Bound By Distribution Chains
The Independent Film & TV Alliance is creating a series of Web videos to try and build support for their efforts to convince Washington to carve some space for independent productions out of what they say are distibution chains effectively locked up by consolidated media.
If the first video, “bound,” is any indication, they have taken the gloves off. The first punch is aimed squarely at Time Warner and combines some of the fear factor of the Goldwater nuclear disaster ad with the Big Brother feel of that 1984 Apple ad taking aim–literally–at IBM.
It features a team of executives–only their hands at tabletop level are shown–talking about how to cross-promote a film, “a star-driven legal techno action-thriller drama…with a heart,” which they describe as “typical Warner Bros.” That converstaion includes getting print products to hawk it and dealing the rights to co-owned media properties. It ends with a disturbing image of a child bound to a chair by what looks like coaxial cable tagged every foot or so with the name of a Time Warner property logo–CNN, HBO, AOL, TBS, CW, WB. The sound of a heartbeat mixes with a cacophany of executive voices talking about how to get consumers to focus on the film by essentially making it inescapable. Male hands then come from behind the child’s head to grab it and force it to watch the TV screen when he/she (it could be either) tries to look away from the flickering images.
“Media CoOnsolidation: You are free to Watch What We Own” is the on-screen graphic that closes the piece, followed by a lengthy scroll of Time Warner’s media properties.
IFTA has long lamented the death of the financial interest and syndication rules, which prevented networks from owning a financial interest in the domestic syndication revenes of their off-net shows.
IFTA has called for a 25% carve-out from network and cable prime for independent productions saying that while independent programming accounted for 50% of prime time TV in 1995, that number was down to 18%.
The “Bound” video has been posted on the IFTA-created Fightforindependents.org Web site, which it soft launched at the end of last year. The video is also on YouTube, Veoh and Myspace.

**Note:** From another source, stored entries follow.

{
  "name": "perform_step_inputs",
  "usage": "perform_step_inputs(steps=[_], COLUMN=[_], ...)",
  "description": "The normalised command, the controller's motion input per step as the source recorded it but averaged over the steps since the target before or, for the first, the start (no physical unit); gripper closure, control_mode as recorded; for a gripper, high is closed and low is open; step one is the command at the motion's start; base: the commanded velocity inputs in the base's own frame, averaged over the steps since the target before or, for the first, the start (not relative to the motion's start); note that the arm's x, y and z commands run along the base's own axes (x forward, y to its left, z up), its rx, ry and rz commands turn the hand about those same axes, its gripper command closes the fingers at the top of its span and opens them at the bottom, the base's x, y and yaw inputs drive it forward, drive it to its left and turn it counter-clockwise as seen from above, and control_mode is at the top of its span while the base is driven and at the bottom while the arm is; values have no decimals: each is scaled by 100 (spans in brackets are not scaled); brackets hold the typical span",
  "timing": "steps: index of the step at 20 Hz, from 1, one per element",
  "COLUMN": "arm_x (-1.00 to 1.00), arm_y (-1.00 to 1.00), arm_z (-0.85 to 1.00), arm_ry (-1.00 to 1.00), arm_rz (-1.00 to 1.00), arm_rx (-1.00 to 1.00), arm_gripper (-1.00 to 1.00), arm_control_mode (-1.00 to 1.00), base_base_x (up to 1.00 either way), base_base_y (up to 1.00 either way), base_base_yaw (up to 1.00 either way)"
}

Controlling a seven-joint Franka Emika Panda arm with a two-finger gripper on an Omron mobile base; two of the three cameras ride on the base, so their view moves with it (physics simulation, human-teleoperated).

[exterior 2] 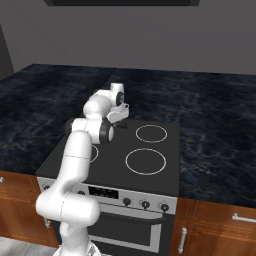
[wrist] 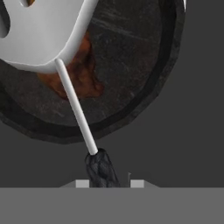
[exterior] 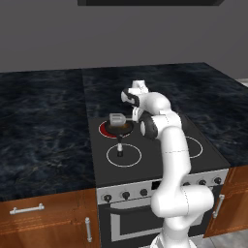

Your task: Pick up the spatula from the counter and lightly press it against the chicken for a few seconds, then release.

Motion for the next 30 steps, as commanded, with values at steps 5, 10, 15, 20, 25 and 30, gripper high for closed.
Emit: perform_step_inputs(steps=[5,10,15,20,25,30], arm_x=[0,0,0,0,0,0], arm_y=[-3,-1,0,0,0,-1], arm_z=[-25,-27,-26,-24,-20,-17], arm_ry=[0,0,0,0,0,0], arm_rz=[0,0,0,0,0,0], arm_rx=[-2,-3,-3,-3,-2,-2], arm_gripper=[100,100,100,100,100,100], arm_control_mode=[-100,-100,-100,-100,-100,-100], base_base_x=[0,0,0,0,0,0], base_base_y=[0,0,0,0,0,0], base_base_yaw=[0,0,0,0,0,0])
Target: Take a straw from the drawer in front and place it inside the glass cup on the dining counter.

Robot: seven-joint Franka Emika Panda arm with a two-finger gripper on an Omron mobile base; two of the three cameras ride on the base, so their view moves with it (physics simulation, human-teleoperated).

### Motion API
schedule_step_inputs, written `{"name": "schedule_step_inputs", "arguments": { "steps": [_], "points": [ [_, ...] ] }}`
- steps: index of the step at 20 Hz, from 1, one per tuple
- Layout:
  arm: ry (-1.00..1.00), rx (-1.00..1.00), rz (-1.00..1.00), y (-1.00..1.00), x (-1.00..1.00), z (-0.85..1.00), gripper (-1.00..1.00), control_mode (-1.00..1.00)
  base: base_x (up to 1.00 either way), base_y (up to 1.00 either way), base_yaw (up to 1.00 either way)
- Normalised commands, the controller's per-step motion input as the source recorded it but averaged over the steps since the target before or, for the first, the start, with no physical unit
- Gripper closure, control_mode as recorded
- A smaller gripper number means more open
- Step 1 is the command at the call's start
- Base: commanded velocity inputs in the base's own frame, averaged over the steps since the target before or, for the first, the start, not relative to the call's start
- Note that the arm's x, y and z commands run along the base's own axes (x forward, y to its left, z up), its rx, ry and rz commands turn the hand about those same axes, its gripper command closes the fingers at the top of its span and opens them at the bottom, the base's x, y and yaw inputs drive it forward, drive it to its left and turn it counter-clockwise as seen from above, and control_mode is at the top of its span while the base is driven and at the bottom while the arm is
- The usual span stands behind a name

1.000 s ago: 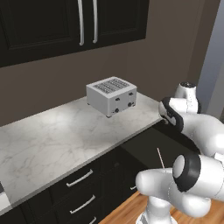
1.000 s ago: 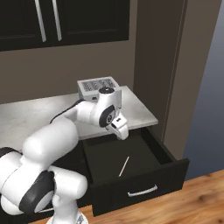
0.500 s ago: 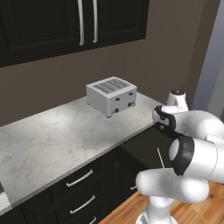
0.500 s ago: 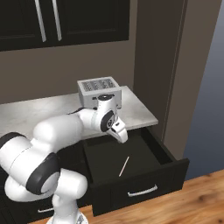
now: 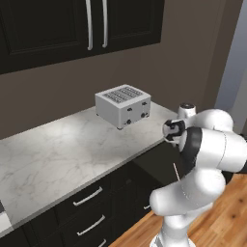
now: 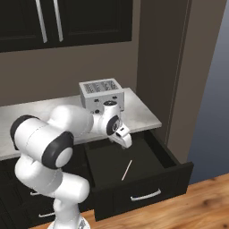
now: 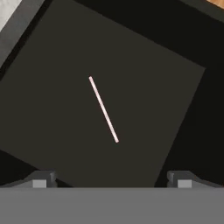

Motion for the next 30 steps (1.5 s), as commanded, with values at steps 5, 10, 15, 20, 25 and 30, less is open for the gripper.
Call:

Look for the next video in a couple of weeks, according to an IFTA spokesman, who said the video was created by Eric Faden, who teaches at Bucknell. The voices do sound like college students (and the hands of the actors (their faces are never seen) are obviouly young people. They also mistakenly call it Court TV when it is now TruTV, and refer to cable and broadcast networks as “stations,” but then again so do a lot of people on Capitol Hill.